[Work request]: Output each entry below as it stands, leaving out every picture.

[Information shown]:

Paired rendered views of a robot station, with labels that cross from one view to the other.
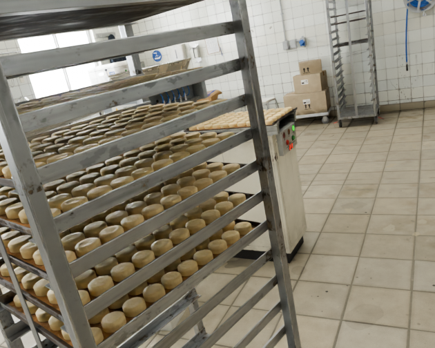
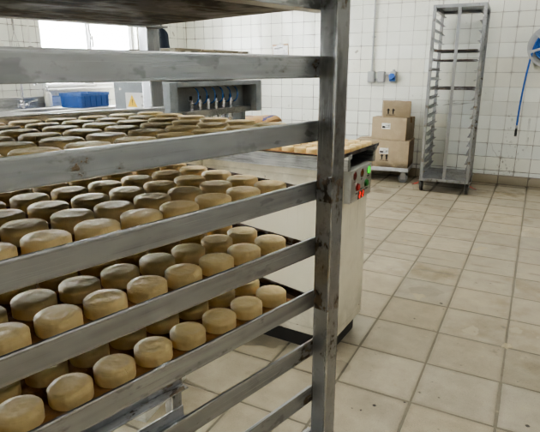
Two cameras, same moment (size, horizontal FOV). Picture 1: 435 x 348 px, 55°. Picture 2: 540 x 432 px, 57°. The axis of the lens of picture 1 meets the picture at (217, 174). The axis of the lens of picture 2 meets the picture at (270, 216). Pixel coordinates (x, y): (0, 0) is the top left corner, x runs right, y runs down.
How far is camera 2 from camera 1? 38 cm
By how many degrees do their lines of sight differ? 2
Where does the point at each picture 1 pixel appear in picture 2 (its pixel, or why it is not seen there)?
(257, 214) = (297, 279)
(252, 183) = (298, 234)
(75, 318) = not seen: outside the picture
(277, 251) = (323, 347)
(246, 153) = not seen: hidden behind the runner
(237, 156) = not seen: hidden behind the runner
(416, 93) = (520, 166)
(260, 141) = (331, 148)
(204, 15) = (277, 21)
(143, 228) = (56, 260)
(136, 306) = (20, 417)
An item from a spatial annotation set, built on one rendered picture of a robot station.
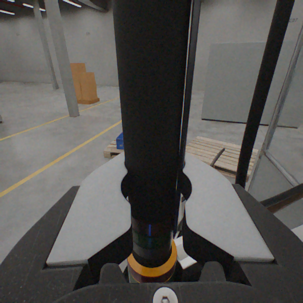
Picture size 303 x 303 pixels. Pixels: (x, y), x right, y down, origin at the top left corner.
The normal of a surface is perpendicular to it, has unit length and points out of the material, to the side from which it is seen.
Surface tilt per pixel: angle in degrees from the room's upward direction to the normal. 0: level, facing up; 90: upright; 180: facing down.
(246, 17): 90
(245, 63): 90
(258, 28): 90
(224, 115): 90
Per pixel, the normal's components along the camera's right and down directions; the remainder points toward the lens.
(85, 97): -0.30, 0.44
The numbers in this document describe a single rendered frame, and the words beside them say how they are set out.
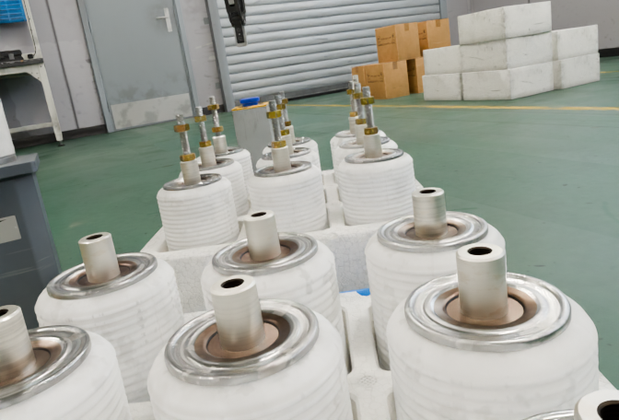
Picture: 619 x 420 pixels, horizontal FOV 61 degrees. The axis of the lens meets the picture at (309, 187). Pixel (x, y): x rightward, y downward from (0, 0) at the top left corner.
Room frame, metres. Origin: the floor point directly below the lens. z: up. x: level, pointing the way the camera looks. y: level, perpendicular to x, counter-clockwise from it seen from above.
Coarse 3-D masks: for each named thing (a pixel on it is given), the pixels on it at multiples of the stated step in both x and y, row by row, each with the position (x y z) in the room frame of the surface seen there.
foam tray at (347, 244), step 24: (336, 192) 0.79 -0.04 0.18; (240, 216) 0.73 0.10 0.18; (336, 216) 0.66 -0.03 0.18; (336, 240) 0.59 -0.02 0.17; (360, 240) 0.58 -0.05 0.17; (192, 264) 0.59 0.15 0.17; (336, 264) 0.59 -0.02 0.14; (360, 264) 0.58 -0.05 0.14; (192, 288) 0.59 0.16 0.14; (360, 288) 0.58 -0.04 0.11
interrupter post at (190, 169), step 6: (180, 162) 0.66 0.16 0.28; (186, 162) 0.66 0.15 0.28; (192, 162) 0.66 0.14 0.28; (186, 168) 0.66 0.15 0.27; (192, 168) 0.66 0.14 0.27; (198, 168) 0.67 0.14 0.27; (186, 174) 0.66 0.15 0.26; (192, 174) 0.66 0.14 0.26; (198, 174) 0.66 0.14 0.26; (186, 180) 0.66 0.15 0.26; (192, 180) 0.66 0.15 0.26; (198, 180) 0.66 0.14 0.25
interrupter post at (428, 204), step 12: (420, 192) 0.35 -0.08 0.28; (432, 192) 0.34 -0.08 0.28; (420, 204) 0.34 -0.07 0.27; (432, 204) 0.34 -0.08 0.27; (444, 204) 0.34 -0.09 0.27; (420, 216) 0.34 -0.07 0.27; (432, 216) 0.34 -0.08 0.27; (444, 216) 0.34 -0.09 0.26; (420, 228) 0.34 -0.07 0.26; (432, 228) 0.34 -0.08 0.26; (444, 228) 0.34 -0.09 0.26
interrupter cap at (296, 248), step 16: (240, 240) 0.38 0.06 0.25; (288, 240) 0.37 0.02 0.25; (304, 240) 0.36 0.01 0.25; (224, 256) 0.36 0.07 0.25; (240, 256) 0.36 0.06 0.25; (288, 256) 0.33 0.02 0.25; (304, 256) 0.33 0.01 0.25; (224, 272) 0.33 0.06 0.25; (240, 272) 0.32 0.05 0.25; (256, 272) 0.32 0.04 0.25; (272, 272) 0.32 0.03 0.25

[Answer section]:
Paired rendered views of a robot station, with labels that cross from one view to the other.
Two cameras, same moment (size, horizontal FOV). Picture 1: 435 x 348 px, 55°. Picture 2: 540 x 432 px, 57°. The axis of the lens of picture 1 meets the picture at (217, 174). The axis of the lens of picture 2 meets the picture at (270, 216). Pixel coordinates (x, y): (0, 0) is the top left corner, x runs right, y runs down.
How far is camera 2 from camera 1? 38 cm
By how many degrees do their lines of sight differ? 2
Where does the point at each picture 1 pixel appear in picture 2 (its pixel, or why it is not seen there)?
(257, 214) = (297, 279)
(252, 183) = (298, 234)
(75, 318) = not seen: outside the picture
(277, 251) = (323, 347)
(246, 153) = not seen: hidden behind the runner
(237, 156) = not seen: hidden behind the runner
(416, 93) = (520, 166)
(260, 141) = (331, 148)
(204, 15) = (277, 21)
(143, 228) = (56, 260)
(136, 306) = (20, 417)
An item from a spatial annotation set, built on one rendered picture of a robot station.
Picture size 303 x 303 pixels. Pixels: (x, y), x right, y down, origin at the top left corner.
The normal of a surface is perpendicular to it, has unit length and points out of the material, to the side from which it is seen.
Surface tilt per pixel: angle in degrees from the room's upward direction to the normal. 0: level, facing up; 90: upright; 180: facing down.
(246, 17): 90
(245, 63): 90
(258, 28): 90
(224, 115): 90
Per pixel, the normal's components along the camera's right and down directions; the remainder points toward the lens.
(85, 97): -0.30, 0.44
The numbers in this document describe a single rendered frame, and the words beside them say how they are set out.
Picture: 619 x 420 pixels, horizontal FOV 61 degrees. The axis of the lens meets the picture at (309, 187). Pixel (x, y): x rightward, y downward from (0, 0) at the top left corner.
Room frame, metres. Origin: the floor point directly below the lens. z: up. x: level, pointing the way the camera looks. y: level, perpendicular to x, counter-clockwise from it seen from above.
Coarse 3-D masks: for each named thing (a pixel on it is given), the pixels on it at multiples of the stated step in both x and y, row by row, each with the position (x y z) in the room frame of the surface seen there.
foam tray at (347, 244), step 24: (336, 192) 0.79 -0.04 0.18; (240, 216) 0.73 0.10 0.18; (336, 216) 0.66 -0.03 0.18; (336, 240) 0.59 -0.02 0.17; (360, 240) 0.58 -0.05 0.17; (192, 264) 0.59 0.15 0.17; (336, 264) 0.59 -0.02 0.14; (360, 264) 0.58 -0.05 0.14; (192, 288) 0.59 0.16 0.14; (360, 288) 0.58 -0.04 0.11
interrupter post at (190, 169), step 6: (180, 162) 0.66 0.16 0.28; (186, 162) 0.66 0.15 0.28; (192, 162) 0.66 0.14 0.28; (186, 168) 0.66 0.15 0.27; (192, 168) 0.66 0.14 0.27; (198, 168) 0.67 0.14 0.27; (186, 174) 0.66 0.15 0.26; (192, 174) 0.66 0.14 0.26; (198, 174) 0.66 0.14 0.26; (186, 180) 0.66 0.15 0.26; (192, 180) 0.66 0.15 0.26; (198, 180) 0.66 0.14 0.25
interrupter post at (428, 204), step 12: (420, 192) 0.35 -0.08 0.28; (432, 192) 0.34 -0.08 0.28; (420, 204) 0.34 -0.07 0.27; (432, 204) 0.34 -0.08 0.27; (444, 204) 0.34 -0.09 0.27; (420, 216) 0.34 -0.07 0.27; (432, 216) 0.34 -0.08 0.27; (444, 216) 0.34 -0.09 0.26; (420, 228) 0.34 -0.07 0.26; (432, 228) 0.34 -0.08 0.26; (444, 228) 0.34 -0.09 0.26
interrupter cap at (296, 248), step 16: (240, 240) 0.38 0.06 0.25; (288, 240) 0.37 0.02 0.25; (304, 240) 0.36 0.01 0.25; (224, 256) 0.36 0.07 0.25; (240, 256) 0.36 0.06 0.25; (288, 256) 0.33 0.02 0.25; (304, 256) 0.33 0.01 0.25; (224, 272) 0.33 0.06 0.25; (240, 272) 0.32 0.05 0.25; (256, 272) 0.32 0.04 0.25; (272, 272) 0.32 0.03 0.25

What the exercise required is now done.